**Assignment:**
Across the entries below, work out how many lines contain "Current". Please give the number only.

Records drawn from a dataset
▽
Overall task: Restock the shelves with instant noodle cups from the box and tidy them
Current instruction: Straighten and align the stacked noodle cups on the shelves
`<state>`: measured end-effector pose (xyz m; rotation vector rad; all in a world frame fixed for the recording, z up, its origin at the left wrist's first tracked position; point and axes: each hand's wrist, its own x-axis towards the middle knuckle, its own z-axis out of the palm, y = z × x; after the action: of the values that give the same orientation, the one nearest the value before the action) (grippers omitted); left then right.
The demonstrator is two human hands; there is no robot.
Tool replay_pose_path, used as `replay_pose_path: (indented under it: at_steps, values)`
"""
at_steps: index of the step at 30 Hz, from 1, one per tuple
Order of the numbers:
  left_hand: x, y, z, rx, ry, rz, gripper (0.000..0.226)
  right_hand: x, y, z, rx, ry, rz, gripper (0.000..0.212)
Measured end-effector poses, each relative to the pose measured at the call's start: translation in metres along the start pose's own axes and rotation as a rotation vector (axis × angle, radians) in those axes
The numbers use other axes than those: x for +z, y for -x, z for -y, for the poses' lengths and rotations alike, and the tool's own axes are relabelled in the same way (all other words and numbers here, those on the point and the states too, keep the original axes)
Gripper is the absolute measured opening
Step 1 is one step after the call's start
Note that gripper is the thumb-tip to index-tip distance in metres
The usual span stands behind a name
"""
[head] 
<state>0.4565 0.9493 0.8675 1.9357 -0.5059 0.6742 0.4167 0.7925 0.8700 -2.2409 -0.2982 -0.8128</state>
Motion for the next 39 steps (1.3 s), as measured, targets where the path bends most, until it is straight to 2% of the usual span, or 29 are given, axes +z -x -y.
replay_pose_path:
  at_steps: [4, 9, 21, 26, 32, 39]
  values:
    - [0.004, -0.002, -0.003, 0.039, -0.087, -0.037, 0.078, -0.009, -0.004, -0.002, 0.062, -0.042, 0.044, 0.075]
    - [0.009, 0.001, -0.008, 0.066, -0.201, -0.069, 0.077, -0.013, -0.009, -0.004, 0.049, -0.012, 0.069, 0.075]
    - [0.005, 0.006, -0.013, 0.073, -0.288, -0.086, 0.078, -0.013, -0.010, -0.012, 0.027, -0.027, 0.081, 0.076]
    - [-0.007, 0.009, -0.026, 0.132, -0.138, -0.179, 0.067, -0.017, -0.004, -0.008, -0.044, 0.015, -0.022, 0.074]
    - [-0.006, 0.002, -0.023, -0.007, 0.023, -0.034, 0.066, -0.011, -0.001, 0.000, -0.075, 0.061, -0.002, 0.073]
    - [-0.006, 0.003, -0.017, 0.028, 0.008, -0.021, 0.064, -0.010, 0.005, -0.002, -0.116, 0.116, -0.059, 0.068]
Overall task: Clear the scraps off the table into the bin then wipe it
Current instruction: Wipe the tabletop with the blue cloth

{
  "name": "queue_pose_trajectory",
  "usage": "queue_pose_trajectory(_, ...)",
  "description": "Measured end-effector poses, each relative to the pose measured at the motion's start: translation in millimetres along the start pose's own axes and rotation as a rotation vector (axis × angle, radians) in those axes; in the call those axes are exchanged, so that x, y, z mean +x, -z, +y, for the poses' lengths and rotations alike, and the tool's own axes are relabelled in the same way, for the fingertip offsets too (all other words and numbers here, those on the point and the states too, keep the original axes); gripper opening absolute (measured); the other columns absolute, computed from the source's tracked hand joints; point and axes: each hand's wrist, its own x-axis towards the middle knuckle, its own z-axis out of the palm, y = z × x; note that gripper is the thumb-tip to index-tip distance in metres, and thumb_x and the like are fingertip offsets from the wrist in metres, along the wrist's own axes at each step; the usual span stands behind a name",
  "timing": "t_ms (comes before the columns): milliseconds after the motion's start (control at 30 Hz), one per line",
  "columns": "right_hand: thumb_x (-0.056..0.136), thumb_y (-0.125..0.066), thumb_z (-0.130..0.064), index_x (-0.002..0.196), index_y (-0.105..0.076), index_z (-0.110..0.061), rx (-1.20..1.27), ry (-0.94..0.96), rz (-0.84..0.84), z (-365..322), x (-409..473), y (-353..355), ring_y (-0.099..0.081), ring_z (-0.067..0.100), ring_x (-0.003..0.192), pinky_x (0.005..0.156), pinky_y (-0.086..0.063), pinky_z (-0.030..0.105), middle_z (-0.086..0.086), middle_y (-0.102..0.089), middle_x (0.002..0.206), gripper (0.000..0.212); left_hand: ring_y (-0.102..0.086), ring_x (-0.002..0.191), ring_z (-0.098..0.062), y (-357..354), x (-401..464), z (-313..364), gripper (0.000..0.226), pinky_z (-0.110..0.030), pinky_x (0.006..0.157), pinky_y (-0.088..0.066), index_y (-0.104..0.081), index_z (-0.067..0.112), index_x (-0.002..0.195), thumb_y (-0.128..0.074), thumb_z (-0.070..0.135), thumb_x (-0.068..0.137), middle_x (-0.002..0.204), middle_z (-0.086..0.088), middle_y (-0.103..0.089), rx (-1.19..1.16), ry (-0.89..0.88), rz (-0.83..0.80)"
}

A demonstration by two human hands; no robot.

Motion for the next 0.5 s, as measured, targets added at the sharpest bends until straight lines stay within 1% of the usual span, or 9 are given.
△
**Output for this task:**
2